Locust threat extends to new areas

Locust swarms are continuing to pose an enormous, immediate threat to food security and livelihoods in east Africa. In addition, the Indo-Pakistan border area, Sudan, and perhaps the Sahel of West Africa also face an impending invasion from spring breeding areas according to the latest update from the UN’s Food and Agriculture Organisation (FAO). Ethiopia and Kenya are currently the worst hit by the locust infestation.

In western India, Rajasthan, Madhya Pradesh and Gujarat are the worst affected states and KL Gurjar, deputy director of India’s Locust Warning Organisation, told BBC:

“We are battling a major locust attack from across the border. This is the biggest invasion in nearly three decades. The swarms are very big and they have migrated from across the border after breeding a month earlier than we were expecting.”

The situation is all the more alarming as it comes at a time when the region is already suffering under Covid-19 and the ongoing heatwave. Neighbouring Pakistan declared a nationwide emergency in February and local reports say that farmers are fighting the “worst locust plague in nearly three decades” as the swarms are decimating crops.
Locusts are a collection of certain species of short-horned grasshoppers and they can form swarms, which can be dense and highly mobile and can then fly as much as 150km a day, given favourable winds. The Desert Locust is the most destructive migratory pest in the world and swarms can devour large amounts of vegetation and crops which has severe consequences in a region where millions of people are already food insecure.
IOHR spoke to Keith Cressman, senior locust forecasting officer at the FAO, about the impact of locust swarms on food production. He said that a swarm of just more than a third of a square mile can eat the same amount of food in one day as 35,000 people.
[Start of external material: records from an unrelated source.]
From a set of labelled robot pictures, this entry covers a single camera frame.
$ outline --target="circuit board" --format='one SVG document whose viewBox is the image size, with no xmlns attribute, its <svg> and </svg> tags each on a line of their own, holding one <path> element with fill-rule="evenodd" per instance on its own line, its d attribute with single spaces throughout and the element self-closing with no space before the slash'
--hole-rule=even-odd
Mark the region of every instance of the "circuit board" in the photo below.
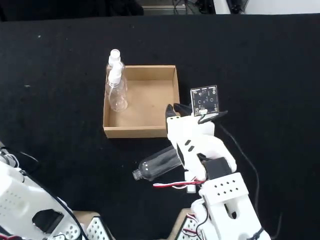
<svg viewBox="0 0 320 240">
<path fill-rule="evenodd" d="M 192 88 L 190 93 L 194 116 L 219 112 L 217 85 Z"/>
</svg>

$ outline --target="robotic hand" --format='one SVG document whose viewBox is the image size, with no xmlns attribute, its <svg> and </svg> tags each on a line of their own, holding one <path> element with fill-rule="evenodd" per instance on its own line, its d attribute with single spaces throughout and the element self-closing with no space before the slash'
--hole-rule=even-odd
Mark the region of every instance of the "robotic hand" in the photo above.
<svg viewBox="0 0 320 240">
<path fill-rule="evenodd" d="M 194 116 L 187 106 L 175 103 L 174 109 L 181 116 L 168 105 L 167 137 L 188 173 L 186 176 L 203 181 L 198 192 L 201 199 L 191 205 L 198 223 L 196 236 L 201 240 L 270 240 L 241 174 L 236 172 L 234 157 L 214 136 L 215 124 L 205 120 L 201 124 L 204 115 Z M 218 116 L 218 112 L 206 114 L 205 119 Z"/>
<path fill-rule="evenodd" d="M 0 142 L 0 240 L 112 239 L 99 216 L 83 227 L 67 204 L 19 168 L 17 157 Z"/>
</svg>

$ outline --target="spray bottle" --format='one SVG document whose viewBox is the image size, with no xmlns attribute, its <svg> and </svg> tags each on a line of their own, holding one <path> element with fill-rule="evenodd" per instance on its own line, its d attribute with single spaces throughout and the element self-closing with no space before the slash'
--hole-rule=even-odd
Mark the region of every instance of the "spray bottle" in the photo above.
<svg viewBox="0 0 320 240">
<path fill-rule="evenodd" d="M 121 112 L 128 107 L 126 78 L 122 74 L 122 70 L 123 66 L 121 62 L 113 64 L 105 88 L 110 108 L 116 112 Z"/>
</svg>

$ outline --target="bottle cap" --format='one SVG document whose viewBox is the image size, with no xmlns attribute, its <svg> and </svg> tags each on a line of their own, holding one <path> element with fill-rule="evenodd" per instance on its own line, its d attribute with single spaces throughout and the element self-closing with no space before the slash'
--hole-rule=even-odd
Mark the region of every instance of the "bottle cap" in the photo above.
<svg viewBox="0 0 320 240">
<path fill-rule="evenodd" d="M 120 62 L 120 51 L 118 49 L 112 49 L 109 56 L 109 65 L 113 66 L 114 63 Z"/>
<path fill-rule="evenodd" d="M 120 83 L 122 72 L 122 64 L 120 62 L 114 63 L 110 73 L 109 73 L 109 85 L 114 87 Z"/>
<path fill-rule="evenodd" d="M 142 178 L 143 178 L 143 177 L 142 177 L 142 173 L 141 173 L 141 171 L 140 171 L 139 169 L 134 170 L 134 171 L 132 172 L 132 174 L 133 174 L 133 177 L 134 177 L 134 179 L 135 179 L 136 181 L 138 181 L 139 179 L 142 179 Z"/>
</svg>

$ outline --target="floor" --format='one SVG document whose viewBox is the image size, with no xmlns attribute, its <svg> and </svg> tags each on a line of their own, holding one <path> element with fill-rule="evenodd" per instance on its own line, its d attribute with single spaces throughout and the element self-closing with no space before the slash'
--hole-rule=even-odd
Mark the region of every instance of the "floor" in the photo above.
<svg viewBox="0 0 320 240">
<path fill-rule="evenodd" d="M 144 15 L 188 15 L 201 14 L 196 0 L 137 0 Z"/>
</svg>
“To use the same statistics, a swarm the size of Rome, in one day, can eat the same amount of food as everybody in Kenya.”

Kenya has a population of 53 million people.
It is predicted more than 25 million people in east Africa will experience food insecurity in 2020 with the locust infestations compounding the situation. In Ethiopia a million people need emergency food aid after 500,000 acres of crops have already been wiped out, according to the Ethiopian government and the FAO. Some farmers lost 90 per cent of their crops in the first wave of locust to hit Ethiopia.

“The humanitarian impact is unprecedented,” Mr Cressman told IOHR. “In east Africa, there’s about 20 million people that are acutely food insecure and this is the level below famine. […] About 70 per cent of those areas that are acutely food insecure are the areas where the desert locusts are so you can start to understand the potential impact that these countries could be facing in the coming months.”

Climate change has created unprecedented conditions for the locusts to breed in the usually barren desert of the Arabian gulf, according to experts, and the insects were then able to spread through Yemen, where civil war has devastated the ability to control locust populations. Some forecasters suggest that an increase in the frequency of Indian Ocean cyclones could be due to global heating, which may lead to more regular locust swarming in Africa.

“This whole crisis was initiated by cyclones and we have noticed, in the past few years, there has been an increase in the number of cyclones every year. […] In 2019, there were eight cyclones when normally there is one cyclone or no cyclones,” Mr Cressman told IOHR.

Managing locust swarms is best done before they form and regular monitoring is essential.

Small numbers of the insects can be controlled relatively easily, but once the numbers grow, “the only effective way to reduce the numbers and the pressure on the pastures and crops is aerial control,” Mr Cressman told IOHR.

Countries like Kenya, having little recent experience with locusts, took a few months to set up control operations. With locusts multiplying exponentially, that is valuable time lost. Authorities in the affected countries have already sprayed pesticides on thousands of hectares of land but control operations are falling behind.

In April, only a quarter of the area affected by locusts was treated. Locust populations are expected to increase 20- or even 400- fold in the months to come.

The measures put in place to tackle the Covid-19 pandemic are also further complicating efforts to fight the infestation as crossing borders has become harder and pesticide deliveries are held up but according to Mr Cressman the delays have not been significant and governments affected by the locusts have given free access to the teams involved in the locust campaign to continue their work.